Und weiter: „Can the Sub_Bass Speak“ b/w „It All Comes Around Again“ will be available physically only through Bandcamp during the 24-hour period that the site is waiving its revenue share on June 5th. The songs will remain available online indefinitely. All proceeds from the single during June 5th will be donated to charities.

Dass Can the Sub_Bass Speak? abseits seiner wichtigen Substanz und Wirkung nun eine physische Erscheinungsform bekommt sollte insofern nicht nur Fans der Algiers freuen, es erscheint auch angesichts seiner Qualitäten nur folgerichtig (was vielleicht im Streaming-Zeitalter einen anachronistischen oder gar überholten Standpunkt darstellen könnte).

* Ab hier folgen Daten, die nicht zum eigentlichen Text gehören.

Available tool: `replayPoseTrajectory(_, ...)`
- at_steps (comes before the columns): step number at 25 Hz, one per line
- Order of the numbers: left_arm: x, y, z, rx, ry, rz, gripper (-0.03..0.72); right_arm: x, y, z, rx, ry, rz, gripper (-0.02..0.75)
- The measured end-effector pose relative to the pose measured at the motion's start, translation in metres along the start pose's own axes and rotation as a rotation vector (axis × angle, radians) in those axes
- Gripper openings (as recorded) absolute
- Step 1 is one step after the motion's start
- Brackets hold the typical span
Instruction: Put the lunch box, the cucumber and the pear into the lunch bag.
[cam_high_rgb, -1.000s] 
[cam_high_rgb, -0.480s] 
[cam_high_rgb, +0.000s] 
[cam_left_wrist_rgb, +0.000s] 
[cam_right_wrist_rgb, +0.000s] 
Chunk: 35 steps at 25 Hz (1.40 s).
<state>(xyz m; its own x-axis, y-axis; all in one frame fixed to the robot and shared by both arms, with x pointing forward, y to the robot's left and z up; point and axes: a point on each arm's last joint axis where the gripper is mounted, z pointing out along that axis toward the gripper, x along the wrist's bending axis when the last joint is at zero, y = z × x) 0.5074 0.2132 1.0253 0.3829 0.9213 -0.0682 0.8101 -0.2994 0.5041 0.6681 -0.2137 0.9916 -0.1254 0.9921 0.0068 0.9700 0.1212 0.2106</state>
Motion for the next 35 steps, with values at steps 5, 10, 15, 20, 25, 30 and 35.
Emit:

Fein auch, dass die Band mit dem prophetisch (auf Metaebene diesen zweiten Release der A-Seite betreffend auch selbstreferentiell) betitelten It All Comes Around Again dem Vinylformat eine B-Seite spendiert, wenngleich diese ganz objektiv in ihrer konventionelleren Ader nicht mit dem Hauptwerk mithalten kann – genau genommen wirken die knapp 3 Minuten eher wie eine nicht zu Ende gedachte Skizze aus dem Schneideraum des grandiosen There Is No Year.
Auf einem smarten Groove lässt Franklin James Fisher einer sofort eingängigen Hook repetitiv rollen, zu den retrofuturistischen Synthies und rasselnden Beats gesellen sich irgendwann auch für eine kurze Sequenz seltsam aufgeweckte Bläserarrangements, in denen die Band düster badet („Get ready for a night, a never ending night“).
Ständig bleibt dabei jedoch das Gefühl, dass in der wie ein fragmentarisches Sammelsurium aus zwei an sich griffigen Einzelparts bestehenden Nummer ein kleiner Ohrwurm stecken könnte, der sein Potential aber nicht jenseits einer gewissen Beiläufigkeit und zu formelhaft verschweißten Struktur artikulieren kann. Eine nette, aber gerade im Verbund mit Can the Sub_Bass Speak? eben auch keineswegs essentielle Fußnote der Algiers-Diskografie.